Dear James, thank you so much for reading the Smart Harvest and for your question. It is good that as a farmer you have already taken cognizance of the risk that pests can pose to your animals. Flies are a nuisance to livestock, their buzzing and bites create a lot of discomfort that translates into reduced production. If you are practising zero grazing, netting can key away all the flies. But let’s take a systematic look and the control of external and internal parasites. Animals are affected by various parasites. These parasites are largely grouped into two – external and internal parasites. Their presence is not associated with any benefits but health, production and reproduction issues that eat into farm profits. External and internal parasites can spread diseases in a herd, suck blood and reduce the growth rate of young animals. You do not need parasites on your farm, hence the need for a good programme to prevent their entry and to control them in your herd. 

External parasites spread animal fatal diseases like trypanosomiasis – spread by tsetse flies, tickborne fever and East Coast Fever or theileriosis spread by ticks. Other external parasites include stable, face, horn, black, horse flies, midges, mites, lice, gnats and mosquitoes. Internal parasites are further classified according to their site of predilection, for example, stomach worms prefer the digestive system. Stomach worms include roundworms, blood-sucking Haemonchus or “Barber’s pole.” There are also several intestinal worms and protozoa like Coccidia and tapeworms. The eggs or larval stages of these parasites are shed through fecal waste into the environment from where they develop into infective stages that are picked up by animals when they graze. Other include liver flukes and lungworms and as the names suggest the organs they infest and destroy in the process. It should be noted that at times an animal can have a number of these parasites and that can have a heavy toll on its health, production, and reproduction.

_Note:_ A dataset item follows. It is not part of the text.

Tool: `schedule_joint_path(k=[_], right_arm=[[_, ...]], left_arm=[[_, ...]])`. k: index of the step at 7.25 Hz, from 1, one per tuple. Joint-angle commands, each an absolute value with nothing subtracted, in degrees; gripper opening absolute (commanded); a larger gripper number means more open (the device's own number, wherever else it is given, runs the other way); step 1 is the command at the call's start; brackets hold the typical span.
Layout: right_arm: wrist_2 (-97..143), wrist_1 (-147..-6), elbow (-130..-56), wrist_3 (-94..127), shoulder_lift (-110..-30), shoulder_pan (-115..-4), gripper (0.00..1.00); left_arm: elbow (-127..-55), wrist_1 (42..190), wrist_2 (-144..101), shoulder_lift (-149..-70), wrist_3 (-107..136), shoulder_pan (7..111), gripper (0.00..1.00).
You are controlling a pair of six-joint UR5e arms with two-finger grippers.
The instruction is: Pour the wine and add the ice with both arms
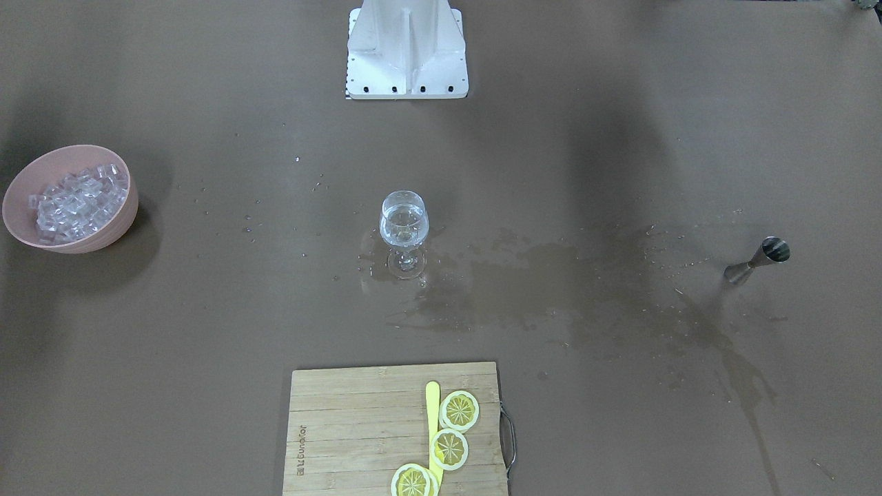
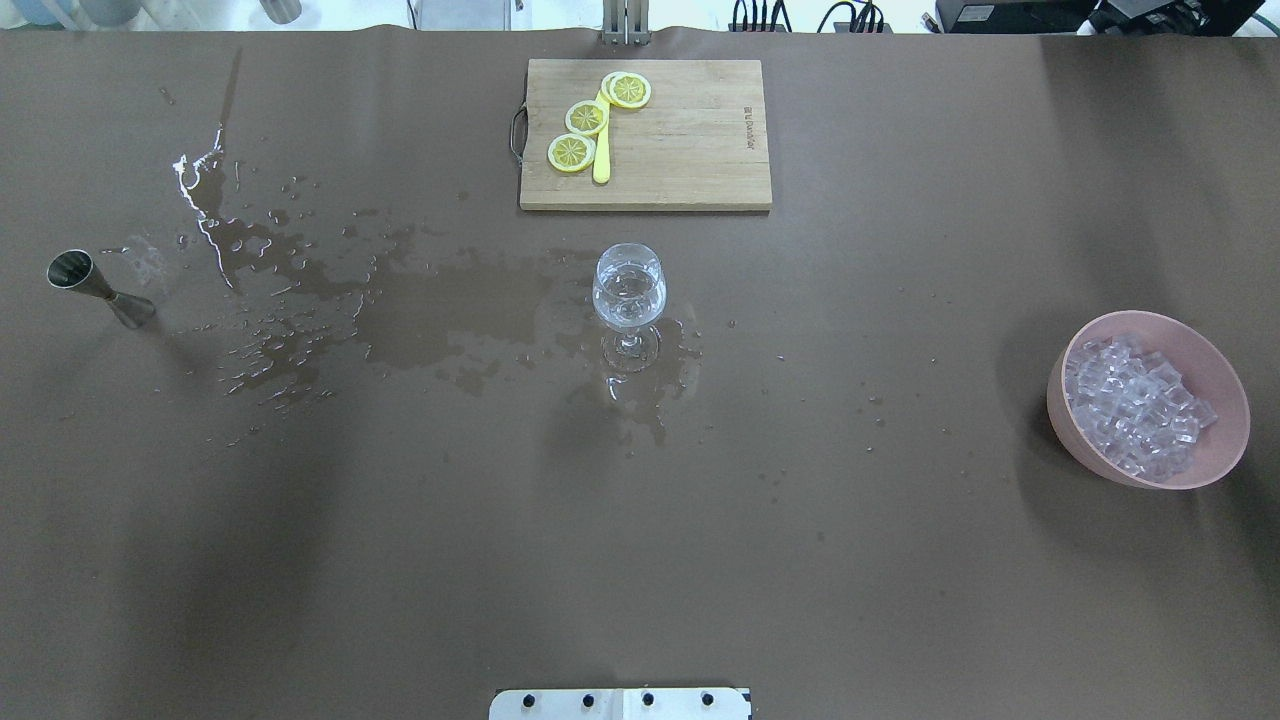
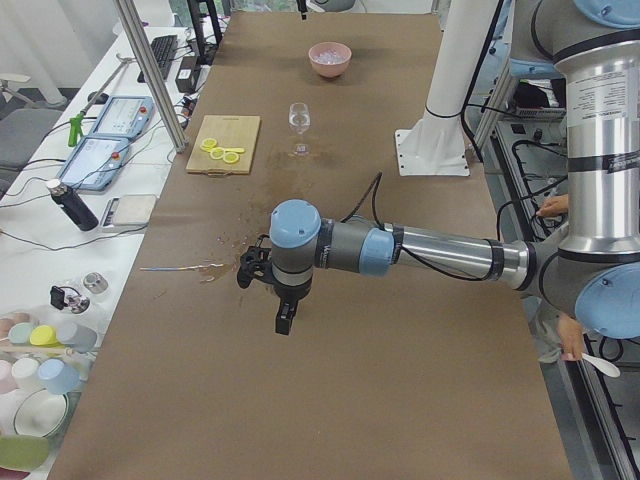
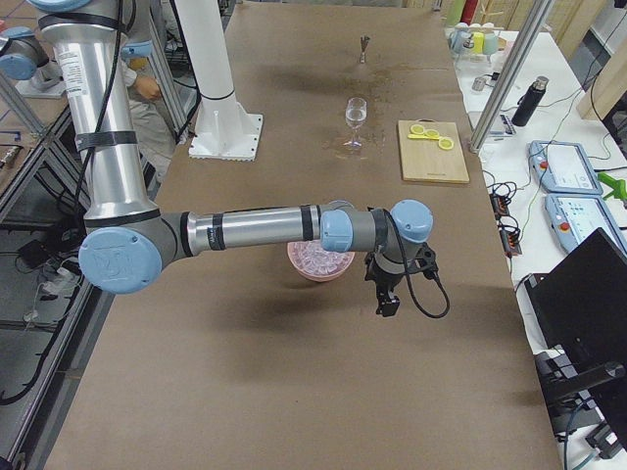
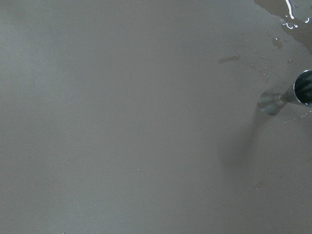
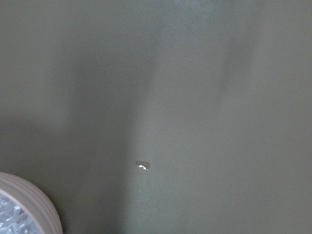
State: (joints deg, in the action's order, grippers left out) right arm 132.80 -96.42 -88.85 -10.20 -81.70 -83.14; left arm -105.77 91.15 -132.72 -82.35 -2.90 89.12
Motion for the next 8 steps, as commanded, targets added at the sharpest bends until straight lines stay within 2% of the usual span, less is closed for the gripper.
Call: schedule_joint_path(k=[1,6,8], right_arm=[[132.8,-96.4,-89.0,-10.2,-81.7,-83.1,1.0],[132.9,-96.2,-89.1,-10.3,-82.0,-83.1,1.0],[132.4,-92.2,-89.2,-10.4,-82.6,-83.2,1.0]], left_arm=[[-105.6,90.9,-132.8,-82.1,-3.0,89.2,0.98],[-105.4,91.5,-132.6,-81.7,-2.8,89.1,0.98],[-105.1,92.5,-132.8,-81.7,-3.1,89.1,0.98]])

Parasite Control Programme

A good parasite control programme includes farm husbandry practices aimed at reducing the parasite population in the environment while at the same time controlling those already on the animal or inside the animal. Regular spraying, dipping and application of appropriate acaricides will help control external parasites. Deworming – administration of the correct anthelmintics. The application of insecticides or the administration of anthelmintics should be strategic as it is informed by the ecological conditions that determine the type and population of parasites in a certain area.

 [Dr Othieno is a veterinary surgeon and currently the head of communications at the Food and Agriculture Organization of the United Nations (FAO) Kenya. The views expressed here are not necessarily those of FAO but his own]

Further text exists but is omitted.